13. Hukuk Dairesi 2016/21306 E. , 2019/12633 K.
'İçtihat Metni'
MAHKEMESİ :Asliye Hukuk Mahkemesi
Taraflar arasındaki alacak davasının yapılan yargılaması sonunda ilamda yazılı nedenlerden dolayı davanın kabulüne yönelik olarak verilen hükmün süresi içinde davalı avukatınca temyiz edilmesi üzerine dosya incelendi gereği konuşulup düşünüldü.
KARAR
Davacı, avukat olduğunu, davalı ile ... ... 2. Aile Mahkemesi'nin 2011/3 esas sayılı dosyasında, ... ... ...'ün açmış olduğu muvazaalı işlemlerle aile konutunun icra yoluyla satışına yönelik davayı takip konusunda 05.04.2012 tarihli avukatlık ücret sözleşmesi imzalandığını, davalı tarafından daha sonra aynı yerde açılan 2009/374 eski (2013/374 yeni) esas sayılı dosyada da eşi tarafından açılan boşanma davasının takibi konusunda kendisine vekaletname ile yetki verildiğini, davalının verdiği vekaletnameye dayanarak her iki dosyanın işlemlerinin eksiksiz yapıldığını, davalının sözleşmeden doğan seyahat giderlerini karşılamaması sebebiyle tüm, masrafların da kendisi tarafından yapıldığını, davaların lehe bitme aşamasına gelindiğinde, davalının vekalet ücreti alacağını ödememek için haksız bir şekilde 14.10.2013 tarihli azilnameyi gönderdiğini, azilnamede ileri sürülen gerekçelerin gerçeği yansıtmadığını, kendisi tarafından vekalet ilişkisi doğrultusunda tüm işlemlerin tam ve eksiksiz yerine getirildiğini, yargılama harç ve giderlerinin karşılanması amacıyla sözleşme uyarınca avans olarak ödenmesi gereken 2.000,00-TL'nin de ödenmediğini, tüm masrafların kendisi tarafından yapıldığını, ancak tarafınca karşılanan giderlerin davalı tarafça ödenmediğini, davalının azlinin haksız olması sebebiyle müvekkilinden ve karşı taraftan alması gereken vekalet ücretini alamadığını ileri sürerek, fazlaya ilişkin hakları saklı kalmak kaydıyla şimdilik 2.000,00-TL gider ve vekalet ücreti alacağının dava tarihinden itibaren yasal faizi ile davalıdan tahsilini istemiş; 17.03.2016 tarihli ıslah dilekçesi ile vekalet ücreti alacağını 59.838,00-TL'ye yükseltmiştir.

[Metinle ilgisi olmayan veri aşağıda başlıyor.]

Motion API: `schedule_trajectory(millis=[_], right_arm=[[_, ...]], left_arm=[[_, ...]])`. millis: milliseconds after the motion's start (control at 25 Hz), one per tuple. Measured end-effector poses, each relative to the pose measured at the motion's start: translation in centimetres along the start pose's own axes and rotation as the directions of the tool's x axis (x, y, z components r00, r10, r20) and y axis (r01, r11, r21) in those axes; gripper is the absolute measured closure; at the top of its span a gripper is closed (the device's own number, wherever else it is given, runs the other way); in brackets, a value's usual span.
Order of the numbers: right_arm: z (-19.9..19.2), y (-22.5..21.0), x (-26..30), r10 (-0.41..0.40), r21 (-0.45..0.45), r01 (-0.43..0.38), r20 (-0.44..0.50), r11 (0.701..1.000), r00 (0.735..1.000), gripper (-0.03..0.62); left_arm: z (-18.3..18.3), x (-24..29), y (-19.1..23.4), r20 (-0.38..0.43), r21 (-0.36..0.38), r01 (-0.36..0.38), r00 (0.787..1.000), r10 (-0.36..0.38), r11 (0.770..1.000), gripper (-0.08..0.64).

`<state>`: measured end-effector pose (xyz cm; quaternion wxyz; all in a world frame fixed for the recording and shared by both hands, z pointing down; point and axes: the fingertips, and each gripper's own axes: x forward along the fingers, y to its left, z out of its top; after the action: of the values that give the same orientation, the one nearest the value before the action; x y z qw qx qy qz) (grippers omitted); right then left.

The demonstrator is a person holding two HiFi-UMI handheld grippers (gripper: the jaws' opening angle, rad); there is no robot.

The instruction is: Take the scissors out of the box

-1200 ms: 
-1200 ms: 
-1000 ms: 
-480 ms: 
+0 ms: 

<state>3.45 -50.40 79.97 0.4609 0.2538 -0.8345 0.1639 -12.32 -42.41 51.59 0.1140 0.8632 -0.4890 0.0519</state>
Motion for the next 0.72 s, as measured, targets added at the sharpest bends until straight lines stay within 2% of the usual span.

Davalı, avukatlık ücret sözleşmesindeki hükümlerin tamamen geçersiz olduğunu, davacıya ... ... Bankası Şubesinden toplam 6.000 Euro gönderdiğini, bu rakamın TL karşılığının 18.000,00-TL olduğunu, davacının vekalet hizmetini layıkıyla yerine getirmediğini beyanla, davanın reddini dilemiştir.
Mahkemece, davanın kabülü ile 59.838,00-TL alacağın karar tarihinden itibaren işleyecek yasal faizi ile birlikte davalıdan alınarak davacıya verilmesine karar verilmiş; hüküm, davalı tarafından temyiz edilmiştir.
1-Davacı, haksız azil nedenine dayalı olarak ödenmeyen vekalet ücreti ve masraf alacağının tahsili istemiyle eldeki davayı açmıştır.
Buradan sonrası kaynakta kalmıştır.